Been there, expensive! There are other tropical islands that are also nice and a lot cheaper to visit.


----------



## Knothead47 (Feb 10, 2010)

Had a friend who was in the army and stationed in Hawaii for several months. After two weeks, he said you wanted to see land instead of water. Said the Hawaiians went to the mainland for vacations. Hmmm.
An aunt and uncle wintered in Hawaii. Said it was very expensive. I would like to see some of it but it's not high up on my list.


----------



## kp91 (Sep 10, 2004)

https://www.ncl.com/vacations/?dest...r=NA&msclkid=a77b198d6cc011ae004f42b2a9f0f7ad

I will speak up for the islands..... I just missed being born their, spent a good deal of my childhood on Oahu, with a few years on Guam (now that's a small rock) and still have family out there. Oahu is just as bad as anywhere else in the country, the local stores and restaurants are being replaced by chain stores, traffic can be a pain, and it's expensive. When I lived their the first time, our house was on the edge of the pineapple field, when I moved back the second time we were in the middle of town. Now town is even bigger! My cousins were from Molokai, but they are on Oahu now because that's where the jobs are. The other islands, Kauai, Maui and the Big Island are still isolated enough to have the local feel.

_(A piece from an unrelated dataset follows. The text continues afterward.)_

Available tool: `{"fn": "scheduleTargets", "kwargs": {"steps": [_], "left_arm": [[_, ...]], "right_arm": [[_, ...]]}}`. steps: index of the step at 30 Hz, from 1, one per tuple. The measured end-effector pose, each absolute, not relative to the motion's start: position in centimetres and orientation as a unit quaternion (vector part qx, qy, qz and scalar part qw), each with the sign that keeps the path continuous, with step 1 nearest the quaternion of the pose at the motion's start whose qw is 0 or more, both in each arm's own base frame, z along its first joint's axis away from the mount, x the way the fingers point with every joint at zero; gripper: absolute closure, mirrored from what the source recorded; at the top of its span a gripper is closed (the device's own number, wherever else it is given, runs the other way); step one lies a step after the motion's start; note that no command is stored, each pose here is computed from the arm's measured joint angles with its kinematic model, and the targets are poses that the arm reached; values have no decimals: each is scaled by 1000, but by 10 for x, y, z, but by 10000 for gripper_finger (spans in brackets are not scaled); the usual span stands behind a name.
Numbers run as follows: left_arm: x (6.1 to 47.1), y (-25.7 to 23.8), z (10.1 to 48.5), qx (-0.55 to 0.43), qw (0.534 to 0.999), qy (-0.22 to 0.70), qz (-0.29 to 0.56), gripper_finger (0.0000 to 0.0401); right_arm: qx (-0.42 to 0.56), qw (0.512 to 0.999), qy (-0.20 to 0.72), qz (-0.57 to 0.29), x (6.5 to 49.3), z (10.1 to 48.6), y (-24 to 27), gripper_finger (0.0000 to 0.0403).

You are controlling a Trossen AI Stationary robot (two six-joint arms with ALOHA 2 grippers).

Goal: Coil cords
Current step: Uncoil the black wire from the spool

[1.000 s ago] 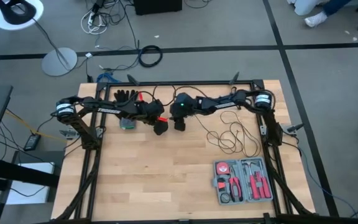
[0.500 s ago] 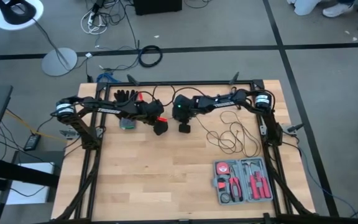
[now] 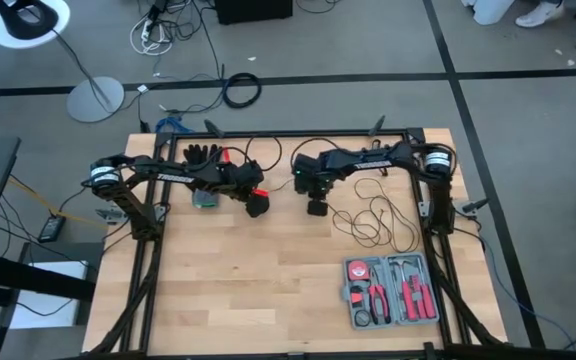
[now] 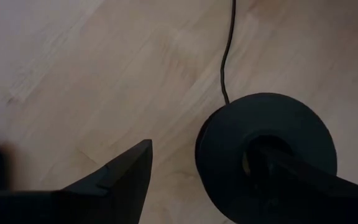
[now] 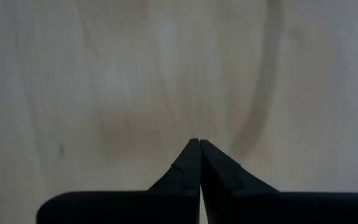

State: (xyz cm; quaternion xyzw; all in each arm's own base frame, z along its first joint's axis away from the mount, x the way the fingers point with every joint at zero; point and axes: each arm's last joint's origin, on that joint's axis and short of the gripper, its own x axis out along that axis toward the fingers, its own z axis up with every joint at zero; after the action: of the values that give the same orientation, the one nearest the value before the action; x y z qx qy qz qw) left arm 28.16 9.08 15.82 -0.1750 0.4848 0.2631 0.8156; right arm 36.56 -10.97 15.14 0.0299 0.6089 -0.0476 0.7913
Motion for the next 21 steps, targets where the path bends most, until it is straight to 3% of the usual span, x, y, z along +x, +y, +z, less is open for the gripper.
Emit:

If I were to recommend a way to visit, I would say the NCL cruise. (in the interest of full disclosure, I may know a few of the officers on the vessel as well)
For the price it's hard to beat. When you factor in meal costs, hotel rooms and interisland travel for a week it is very reasonable. You get a little bit of a view of each of the islands, and if you plan ahead you can rent a car in each port and sightsee without the rest of the crowd. We tacked on a couple days before and after to show my kids where I grew up, and to spend some time up in Laie at the beach with my cousins.


----------



## old55 (Aug 11, 2013)

Nicely done John.


----------



## JFPNCM (Dec 13, 2009)

I would agree with the idea of cruising to Hawaii as a great way to see the area and relax. In deference to Doug however, would not recommend doing so on NCL.


----------



## honesttjohn (Feb 17, 2015)

The Hawaiian cruises just putt putt around the islands. You still have to fly over to catch the boat. Don't plan on going anyway. Not high on the list.


----------



## JFPNCM (Dec 13, 2009)

@honesttjohn

We did the cruise from San Francisco to Hawaii and back. The islands were interesting but the 5 sea days over and back were the best part.


----------



## edison auto (Nov 13, 2015)

Nice work. Glad I could be of assistance


----------



## kp91 (Sep 10, 2004)

JFPNCM said:


> In deference to Doug however, would not recommend doing so on NCL.


 I am partial to NCL because the Pride of America is the only large cruise ship on a Hawaii run that flies the American flag. The others make the little 'jog' into Mexico, or run out of Vancouver to make it an 'International' voyage.


----------



## JFPNCM (Dec 13, 2009)

@kp91

Doug: I agree with the ship running the American Flag as a very positive feature. What I can not accept however is the abysmal service and food we experienced on our last NCL cruise in March our of NOLA.


----------